[DATA FOR THIS EXERCISE]

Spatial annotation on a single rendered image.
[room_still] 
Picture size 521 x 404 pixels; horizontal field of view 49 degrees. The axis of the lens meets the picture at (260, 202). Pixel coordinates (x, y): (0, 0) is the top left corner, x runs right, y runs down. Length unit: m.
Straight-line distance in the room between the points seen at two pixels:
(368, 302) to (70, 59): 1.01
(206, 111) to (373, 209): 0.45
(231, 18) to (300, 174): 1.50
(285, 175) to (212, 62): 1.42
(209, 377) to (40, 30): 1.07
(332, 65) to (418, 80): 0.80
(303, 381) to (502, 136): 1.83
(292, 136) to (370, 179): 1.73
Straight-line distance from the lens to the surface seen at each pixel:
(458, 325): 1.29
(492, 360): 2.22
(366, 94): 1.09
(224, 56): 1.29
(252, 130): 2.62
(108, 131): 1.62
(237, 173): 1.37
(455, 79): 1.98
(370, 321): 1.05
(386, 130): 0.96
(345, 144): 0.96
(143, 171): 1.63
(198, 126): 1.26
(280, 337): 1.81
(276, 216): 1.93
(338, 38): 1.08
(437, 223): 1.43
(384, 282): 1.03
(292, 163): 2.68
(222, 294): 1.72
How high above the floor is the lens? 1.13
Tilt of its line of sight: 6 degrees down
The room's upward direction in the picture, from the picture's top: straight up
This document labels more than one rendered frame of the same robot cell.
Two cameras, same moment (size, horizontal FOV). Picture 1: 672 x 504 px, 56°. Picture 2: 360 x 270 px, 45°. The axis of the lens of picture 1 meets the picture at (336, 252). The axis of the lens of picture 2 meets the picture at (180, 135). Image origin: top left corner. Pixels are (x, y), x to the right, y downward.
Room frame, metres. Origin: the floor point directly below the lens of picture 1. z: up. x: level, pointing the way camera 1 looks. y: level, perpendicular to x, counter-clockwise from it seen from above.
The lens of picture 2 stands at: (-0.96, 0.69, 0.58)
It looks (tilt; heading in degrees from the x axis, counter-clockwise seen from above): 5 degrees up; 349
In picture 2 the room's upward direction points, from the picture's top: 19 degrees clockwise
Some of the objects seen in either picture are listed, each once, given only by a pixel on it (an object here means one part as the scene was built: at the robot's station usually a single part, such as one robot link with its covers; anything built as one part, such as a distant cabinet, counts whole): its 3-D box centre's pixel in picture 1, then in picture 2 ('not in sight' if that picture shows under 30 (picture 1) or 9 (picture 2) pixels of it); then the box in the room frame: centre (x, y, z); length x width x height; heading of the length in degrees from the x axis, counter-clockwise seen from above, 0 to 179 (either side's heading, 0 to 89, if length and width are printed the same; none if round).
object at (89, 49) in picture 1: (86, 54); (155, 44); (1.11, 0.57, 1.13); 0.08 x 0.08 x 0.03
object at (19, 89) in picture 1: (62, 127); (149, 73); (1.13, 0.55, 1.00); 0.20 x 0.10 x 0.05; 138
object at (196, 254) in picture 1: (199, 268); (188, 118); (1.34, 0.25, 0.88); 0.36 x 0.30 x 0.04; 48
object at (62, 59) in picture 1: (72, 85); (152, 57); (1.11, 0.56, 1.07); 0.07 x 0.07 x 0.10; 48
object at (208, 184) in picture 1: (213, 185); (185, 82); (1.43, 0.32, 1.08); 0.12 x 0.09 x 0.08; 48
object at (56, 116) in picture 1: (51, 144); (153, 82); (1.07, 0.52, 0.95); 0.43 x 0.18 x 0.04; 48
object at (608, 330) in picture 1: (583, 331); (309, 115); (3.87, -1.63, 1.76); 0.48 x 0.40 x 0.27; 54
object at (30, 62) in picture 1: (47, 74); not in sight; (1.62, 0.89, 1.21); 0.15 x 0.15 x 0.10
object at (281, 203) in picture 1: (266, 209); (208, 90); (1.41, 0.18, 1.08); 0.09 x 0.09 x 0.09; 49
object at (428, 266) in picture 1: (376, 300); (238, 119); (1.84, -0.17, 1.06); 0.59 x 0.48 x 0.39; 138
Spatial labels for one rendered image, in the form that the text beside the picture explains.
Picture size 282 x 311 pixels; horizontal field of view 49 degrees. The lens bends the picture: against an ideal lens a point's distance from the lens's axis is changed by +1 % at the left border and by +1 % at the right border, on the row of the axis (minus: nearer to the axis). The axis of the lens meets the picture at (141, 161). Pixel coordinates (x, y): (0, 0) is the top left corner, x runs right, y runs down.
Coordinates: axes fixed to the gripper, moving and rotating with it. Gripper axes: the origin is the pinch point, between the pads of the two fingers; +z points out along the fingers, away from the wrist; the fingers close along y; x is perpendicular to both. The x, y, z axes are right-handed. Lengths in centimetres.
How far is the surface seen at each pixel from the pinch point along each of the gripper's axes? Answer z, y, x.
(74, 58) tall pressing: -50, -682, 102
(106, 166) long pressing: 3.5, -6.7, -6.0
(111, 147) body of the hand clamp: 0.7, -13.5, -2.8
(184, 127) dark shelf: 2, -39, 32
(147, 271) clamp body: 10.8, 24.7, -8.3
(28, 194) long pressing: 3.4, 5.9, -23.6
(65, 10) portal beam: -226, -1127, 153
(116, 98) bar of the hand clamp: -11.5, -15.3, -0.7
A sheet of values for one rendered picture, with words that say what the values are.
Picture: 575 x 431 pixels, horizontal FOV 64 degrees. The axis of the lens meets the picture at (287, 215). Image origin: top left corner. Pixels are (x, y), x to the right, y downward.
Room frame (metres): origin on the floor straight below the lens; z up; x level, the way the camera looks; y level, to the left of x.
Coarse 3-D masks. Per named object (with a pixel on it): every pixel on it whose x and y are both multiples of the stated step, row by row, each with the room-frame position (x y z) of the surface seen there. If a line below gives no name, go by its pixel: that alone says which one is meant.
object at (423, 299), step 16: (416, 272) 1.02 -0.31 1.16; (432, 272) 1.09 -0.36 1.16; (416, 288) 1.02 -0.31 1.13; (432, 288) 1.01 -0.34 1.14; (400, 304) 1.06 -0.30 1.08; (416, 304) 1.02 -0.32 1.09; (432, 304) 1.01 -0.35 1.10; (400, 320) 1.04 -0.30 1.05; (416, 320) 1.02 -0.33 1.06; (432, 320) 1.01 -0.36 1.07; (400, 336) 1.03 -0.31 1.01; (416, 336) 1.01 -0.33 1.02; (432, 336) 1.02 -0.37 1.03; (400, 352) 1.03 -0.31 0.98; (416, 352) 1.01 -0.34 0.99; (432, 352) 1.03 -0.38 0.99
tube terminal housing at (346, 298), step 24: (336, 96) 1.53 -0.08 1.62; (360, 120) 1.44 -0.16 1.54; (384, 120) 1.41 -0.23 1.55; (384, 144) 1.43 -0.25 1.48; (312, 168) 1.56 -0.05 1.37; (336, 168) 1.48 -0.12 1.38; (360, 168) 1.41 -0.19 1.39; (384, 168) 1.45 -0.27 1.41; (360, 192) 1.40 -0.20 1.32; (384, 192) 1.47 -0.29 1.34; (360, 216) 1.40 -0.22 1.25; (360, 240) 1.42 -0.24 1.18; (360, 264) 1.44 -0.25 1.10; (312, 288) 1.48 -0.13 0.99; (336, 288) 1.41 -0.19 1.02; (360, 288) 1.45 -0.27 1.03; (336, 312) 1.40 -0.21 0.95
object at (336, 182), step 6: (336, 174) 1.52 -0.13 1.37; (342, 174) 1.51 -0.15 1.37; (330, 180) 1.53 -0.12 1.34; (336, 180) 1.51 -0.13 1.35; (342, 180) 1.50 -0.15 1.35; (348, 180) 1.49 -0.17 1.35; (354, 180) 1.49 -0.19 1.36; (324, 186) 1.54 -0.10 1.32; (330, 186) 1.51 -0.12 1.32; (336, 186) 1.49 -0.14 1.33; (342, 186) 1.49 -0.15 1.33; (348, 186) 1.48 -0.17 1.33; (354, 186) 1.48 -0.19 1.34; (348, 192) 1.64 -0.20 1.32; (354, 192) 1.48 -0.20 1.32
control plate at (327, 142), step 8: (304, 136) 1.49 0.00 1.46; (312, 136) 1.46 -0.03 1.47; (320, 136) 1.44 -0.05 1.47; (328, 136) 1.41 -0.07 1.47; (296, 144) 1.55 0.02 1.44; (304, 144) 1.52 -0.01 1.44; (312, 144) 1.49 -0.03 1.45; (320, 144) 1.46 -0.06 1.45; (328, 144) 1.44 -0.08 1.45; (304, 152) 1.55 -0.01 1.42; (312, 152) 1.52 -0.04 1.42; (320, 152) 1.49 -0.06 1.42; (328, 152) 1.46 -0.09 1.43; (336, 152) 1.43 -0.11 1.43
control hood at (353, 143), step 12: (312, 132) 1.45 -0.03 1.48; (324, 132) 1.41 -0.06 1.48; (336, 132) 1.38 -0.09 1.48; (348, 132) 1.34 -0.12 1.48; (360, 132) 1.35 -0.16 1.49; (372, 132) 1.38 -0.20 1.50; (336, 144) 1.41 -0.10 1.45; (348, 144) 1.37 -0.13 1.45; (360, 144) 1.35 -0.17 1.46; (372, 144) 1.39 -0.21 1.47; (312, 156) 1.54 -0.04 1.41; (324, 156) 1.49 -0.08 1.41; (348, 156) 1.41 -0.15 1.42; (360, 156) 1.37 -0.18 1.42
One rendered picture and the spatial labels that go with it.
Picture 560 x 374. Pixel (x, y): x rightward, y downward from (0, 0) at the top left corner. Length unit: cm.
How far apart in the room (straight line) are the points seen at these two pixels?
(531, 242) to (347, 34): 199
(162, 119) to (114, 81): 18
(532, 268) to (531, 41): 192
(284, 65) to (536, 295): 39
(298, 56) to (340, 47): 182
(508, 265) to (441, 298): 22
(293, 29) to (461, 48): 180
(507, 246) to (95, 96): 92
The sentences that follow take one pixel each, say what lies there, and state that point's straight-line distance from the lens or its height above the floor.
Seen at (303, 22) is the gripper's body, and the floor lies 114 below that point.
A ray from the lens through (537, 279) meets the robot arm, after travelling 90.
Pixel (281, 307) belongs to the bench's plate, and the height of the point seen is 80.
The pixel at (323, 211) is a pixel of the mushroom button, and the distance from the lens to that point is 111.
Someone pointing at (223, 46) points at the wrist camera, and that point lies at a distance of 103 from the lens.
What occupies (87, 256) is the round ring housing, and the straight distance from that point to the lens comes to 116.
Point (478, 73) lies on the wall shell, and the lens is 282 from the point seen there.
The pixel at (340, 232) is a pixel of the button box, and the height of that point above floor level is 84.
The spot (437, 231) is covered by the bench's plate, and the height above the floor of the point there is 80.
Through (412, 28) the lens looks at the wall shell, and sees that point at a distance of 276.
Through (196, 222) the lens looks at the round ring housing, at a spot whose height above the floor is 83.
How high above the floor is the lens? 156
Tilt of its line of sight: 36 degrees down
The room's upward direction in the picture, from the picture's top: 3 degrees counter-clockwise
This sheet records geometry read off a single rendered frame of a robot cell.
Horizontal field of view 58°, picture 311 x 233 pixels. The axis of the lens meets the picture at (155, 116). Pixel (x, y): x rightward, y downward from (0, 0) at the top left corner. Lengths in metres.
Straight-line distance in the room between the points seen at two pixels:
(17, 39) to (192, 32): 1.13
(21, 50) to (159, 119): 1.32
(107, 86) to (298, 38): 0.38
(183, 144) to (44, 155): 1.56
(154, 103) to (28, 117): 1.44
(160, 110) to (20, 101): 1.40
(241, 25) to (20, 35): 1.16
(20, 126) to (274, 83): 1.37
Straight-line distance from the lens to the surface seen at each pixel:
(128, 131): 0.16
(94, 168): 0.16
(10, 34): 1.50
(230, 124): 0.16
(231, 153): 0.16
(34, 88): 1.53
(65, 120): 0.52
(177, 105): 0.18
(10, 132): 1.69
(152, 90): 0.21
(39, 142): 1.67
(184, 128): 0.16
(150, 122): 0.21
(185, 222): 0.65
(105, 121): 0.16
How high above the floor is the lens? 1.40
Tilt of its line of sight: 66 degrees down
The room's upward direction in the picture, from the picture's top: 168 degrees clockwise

[/DATA FOR THIS EXERCISE]

## TRY IT
Take the lines from the first line of the listing to the line containing "Two cameras, same". Please print them exactly, ends included, with nothing else.

## COMPLETED TASK
Spatial annotation on a single rendered image.
[room_still] 
Picture size 521 x 404 pixels; horizontal field of view 49 degrees. The axis of the lens meets the picture at (260, 202). Pixel coordinates (x, y): (0, 0) is the top left corner, x runs right, y runs down. Length unit: m.
Straight-line distance in the room between the points seen at two pixels:
(368, 302) to (70, 59): 1.01
(206, 111) to (373, 209): 0.45
(231, 18) to (300, 174): 1.50
(285, 175) to (212, 62): 1.42
(209, 377) to (40, 30): 1.07
(332, 65) to (418, 80): 0.80
(303, 381) to (502, 136): 1.83
(292, 136) to (370, 179): 1.73
Straight-line distance from the lens to the surface seen at each pixel:
(458, 325): 1.29
(492, 360): 2.22
(366, 94): 1.09
(224, 56): 1.29
(252, 130): 2.62
(108, 131): 1.62
(237, 173): 1.37
(455, 79): 1.98
(370, 321): 1.05
(386, 130): 0.96
(345, 144): 0.96
(143, 171): 1.63
(198, 126): 1.26
(280, 337): 1.81
(276, 216): 1.93
(338, 38): 1.08
(437, 223): 1.43
(384, 282): 1.03
(292, 163): 2.68
(222, 294): 1.72
How high above the floor is the lens? 1.13
Tilt of its line of sight: 6 degrees down
The room's upward direction in the picture, from the picture's top: straight up
This document labels more than one rendered frame of the same robot cell.
Two cameras, same moment (size, horizontal FOV). Picture 1: 672 x 504 px, 56°. Picture 2: 360 x 270 px, 45°. The axis of the lens of picture 1 meets the picture at (336, 252). The axis of the lens of picture 2 meets the picture at (180, 135). Image origin: top left corner. Pixels are (x, y), x to the right, y downward.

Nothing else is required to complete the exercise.